Southerners lace up and glide into outdoor sports of Great White North

OK, Rockefeller Plaza it's not. But that hasn't stopped Houston's ''Miracle on Main Street,'' a temporary outdoor skating rink in a city where residents generally prefer their ice in glasses of lemonade.

Nor did it keep up to 150 people an hour from stepping up to rent skates and glide across the ice-covered corner of a downtown parking lot last weekend.

But building an outdoor ice rink in a city where baseball is played indoors because of the heat and mosquitoes is just the tip of the iceberg. Houston also has a hockey team, four indoor ice rinks, half-a-dozen fur-coat dealers, scrawny bundles of firewood for sale at convenience stores, and a growing number of bagel bakeries.

From popular cuisine to outdoor activities, Houston is beginning to feel suspiciously like New York.

And it's not just Houston. The rest of the Sun Belt is also giving a warm welcome to pastimes whose roots come from well above the Mason-Dixon line. Take hockey, for example. Dallas, Atlanta, Orlando, Fla., and Tampa Bay, Fla., all sport professional hockey teams, and their teams draw more fans than many in the Great White North.
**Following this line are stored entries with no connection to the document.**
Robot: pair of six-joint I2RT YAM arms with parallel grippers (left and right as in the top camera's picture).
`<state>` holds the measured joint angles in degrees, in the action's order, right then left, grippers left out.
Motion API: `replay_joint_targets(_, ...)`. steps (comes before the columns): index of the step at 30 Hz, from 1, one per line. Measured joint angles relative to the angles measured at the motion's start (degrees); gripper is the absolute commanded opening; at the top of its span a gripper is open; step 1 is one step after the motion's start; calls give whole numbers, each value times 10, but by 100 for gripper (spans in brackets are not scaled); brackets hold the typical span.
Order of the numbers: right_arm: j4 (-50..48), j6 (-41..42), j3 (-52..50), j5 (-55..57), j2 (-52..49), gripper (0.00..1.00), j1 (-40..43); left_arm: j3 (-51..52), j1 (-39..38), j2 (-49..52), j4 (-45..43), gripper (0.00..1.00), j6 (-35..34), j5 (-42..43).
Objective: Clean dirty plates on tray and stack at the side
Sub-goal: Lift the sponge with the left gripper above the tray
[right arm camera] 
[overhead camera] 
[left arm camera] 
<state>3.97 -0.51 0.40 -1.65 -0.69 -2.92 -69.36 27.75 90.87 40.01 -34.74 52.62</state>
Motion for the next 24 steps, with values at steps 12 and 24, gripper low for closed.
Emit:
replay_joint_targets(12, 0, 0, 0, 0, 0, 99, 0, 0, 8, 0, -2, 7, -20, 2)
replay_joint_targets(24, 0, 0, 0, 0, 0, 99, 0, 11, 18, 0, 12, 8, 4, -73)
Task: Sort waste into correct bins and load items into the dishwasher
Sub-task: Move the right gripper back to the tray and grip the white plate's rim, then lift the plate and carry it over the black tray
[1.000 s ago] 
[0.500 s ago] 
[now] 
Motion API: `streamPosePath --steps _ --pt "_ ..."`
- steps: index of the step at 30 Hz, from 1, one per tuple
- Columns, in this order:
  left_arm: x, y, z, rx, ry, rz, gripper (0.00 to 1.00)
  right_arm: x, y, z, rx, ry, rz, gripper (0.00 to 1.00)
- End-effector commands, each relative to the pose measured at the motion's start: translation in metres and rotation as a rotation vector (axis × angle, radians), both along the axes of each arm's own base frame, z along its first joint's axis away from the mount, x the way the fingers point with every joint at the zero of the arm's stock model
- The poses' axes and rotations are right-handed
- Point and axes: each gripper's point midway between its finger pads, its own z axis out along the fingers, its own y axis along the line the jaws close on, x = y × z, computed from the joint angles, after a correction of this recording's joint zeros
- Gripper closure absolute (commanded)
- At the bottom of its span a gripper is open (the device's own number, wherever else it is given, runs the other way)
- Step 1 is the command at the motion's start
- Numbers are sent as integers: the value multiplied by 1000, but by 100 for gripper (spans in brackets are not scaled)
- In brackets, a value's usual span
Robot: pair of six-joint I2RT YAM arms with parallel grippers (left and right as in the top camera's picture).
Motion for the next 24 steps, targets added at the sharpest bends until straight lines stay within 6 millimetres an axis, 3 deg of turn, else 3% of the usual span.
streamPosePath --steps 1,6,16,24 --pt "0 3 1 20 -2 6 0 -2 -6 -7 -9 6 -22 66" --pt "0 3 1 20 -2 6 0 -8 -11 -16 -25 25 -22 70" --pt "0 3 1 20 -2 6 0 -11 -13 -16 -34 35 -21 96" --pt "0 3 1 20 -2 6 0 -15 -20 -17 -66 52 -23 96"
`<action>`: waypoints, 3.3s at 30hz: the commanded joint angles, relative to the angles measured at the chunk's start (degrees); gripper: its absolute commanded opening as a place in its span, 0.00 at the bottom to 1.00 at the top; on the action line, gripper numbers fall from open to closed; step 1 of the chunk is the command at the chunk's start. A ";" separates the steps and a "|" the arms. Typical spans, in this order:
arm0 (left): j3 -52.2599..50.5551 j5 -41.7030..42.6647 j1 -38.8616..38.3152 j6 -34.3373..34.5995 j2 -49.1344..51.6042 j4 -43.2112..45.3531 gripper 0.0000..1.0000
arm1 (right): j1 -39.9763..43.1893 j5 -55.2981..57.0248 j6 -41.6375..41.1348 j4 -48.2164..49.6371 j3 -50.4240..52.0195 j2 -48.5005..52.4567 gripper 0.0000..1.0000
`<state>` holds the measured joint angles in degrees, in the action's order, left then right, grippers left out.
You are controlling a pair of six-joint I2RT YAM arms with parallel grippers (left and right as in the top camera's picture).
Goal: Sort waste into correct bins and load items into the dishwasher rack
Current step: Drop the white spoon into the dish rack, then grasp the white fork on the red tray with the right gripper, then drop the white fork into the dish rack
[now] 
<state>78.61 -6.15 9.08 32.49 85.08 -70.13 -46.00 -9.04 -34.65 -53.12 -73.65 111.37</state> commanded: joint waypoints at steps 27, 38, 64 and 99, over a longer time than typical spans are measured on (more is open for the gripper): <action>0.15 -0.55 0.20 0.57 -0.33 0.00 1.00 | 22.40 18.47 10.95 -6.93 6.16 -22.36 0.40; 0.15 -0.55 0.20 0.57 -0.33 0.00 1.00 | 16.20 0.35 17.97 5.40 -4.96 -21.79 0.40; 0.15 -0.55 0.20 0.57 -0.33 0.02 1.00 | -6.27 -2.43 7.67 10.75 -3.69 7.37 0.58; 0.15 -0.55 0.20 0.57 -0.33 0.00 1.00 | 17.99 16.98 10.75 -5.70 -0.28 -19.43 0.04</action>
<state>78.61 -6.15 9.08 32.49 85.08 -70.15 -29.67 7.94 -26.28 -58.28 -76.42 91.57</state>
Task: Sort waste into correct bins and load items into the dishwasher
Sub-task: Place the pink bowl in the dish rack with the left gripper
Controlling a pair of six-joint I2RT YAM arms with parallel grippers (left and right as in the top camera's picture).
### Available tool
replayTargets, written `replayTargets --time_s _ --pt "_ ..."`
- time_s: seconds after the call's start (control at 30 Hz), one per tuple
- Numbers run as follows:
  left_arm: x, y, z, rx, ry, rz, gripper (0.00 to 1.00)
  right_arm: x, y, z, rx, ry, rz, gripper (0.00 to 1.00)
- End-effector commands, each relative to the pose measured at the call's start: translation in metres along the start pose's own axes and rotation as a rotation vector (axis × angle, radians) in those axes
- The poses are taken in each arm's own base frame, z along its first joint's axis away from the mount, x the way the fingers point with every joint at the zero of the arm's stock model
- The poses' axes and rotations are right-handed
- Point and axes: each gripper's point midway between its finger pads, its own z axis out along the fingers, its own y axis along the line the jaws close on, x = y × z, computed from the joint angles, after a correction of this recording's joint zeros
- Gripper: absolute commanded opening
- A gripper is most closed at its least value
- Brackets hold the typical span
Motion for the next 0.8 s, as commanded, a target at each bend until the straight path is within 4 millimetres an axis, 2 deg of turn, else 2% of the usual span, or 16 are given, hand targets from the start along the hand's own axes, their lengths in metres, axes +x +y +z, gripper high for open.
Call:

The Houston Aeros set a league record for season-ticket sales in its second year, though it is an International Hockey League Franchise - a minor league without the prestige of the National Hockey League. The Aeros rivaled the departing Houston Oilers football team in merchandising, with more than $1 million in sales in its first season.

The credit - or blame - for this flurry of interest in all things Northern lies with recent population shifts from North to South, says Ron Nixon, an editor with Southern Exposure, a magazine produced by the Institute of Southern Studies in Durham, N.C.

''A lot of this is virgin territory,'' says Mr. Nixon, who adds that he is particularly fond of the bagel's migration to the South. ''You have people coming in from different areas. There's a real demand for those sorts of things.''

As as result, he says, Atlanta and Miami are joining New York as hot spots of the music world and filmmakers are increasingly shooting in Dixie.

And - in a city with an average winter temperature of 65 degrees - the Greater Houston Skating Council is enjoying its 13th year.

Mary Ann Carroll, administrative officer for the council, says about half the ice skaters she knows are originally from Northern states. But she attributes much of the sport's growing popularity to the recent Olympics and to Tara Lipinski, a local teen who won the ice-skating championship at the 1994 Olympic Festival.

The Downtown District, the business group supporting the ice rink, is counting on that wave of popularity to help it break even on the $300,000 cost of laying nearly 18,000 feet of underground pipe and operating three generators around the clock until New Year's Day.

But Nixon says there's no need to worry that the South will soon resemble Yankee territory. ''I think the overall feel of the [Southern] culture is too strong for that to happen,'' he says. ''I think it's more likely that these things will take on the characteristics of the city and will have a uniquely Southern flavor.''

That would begin to explain last season's Elvis Night at the Houston Aeros game.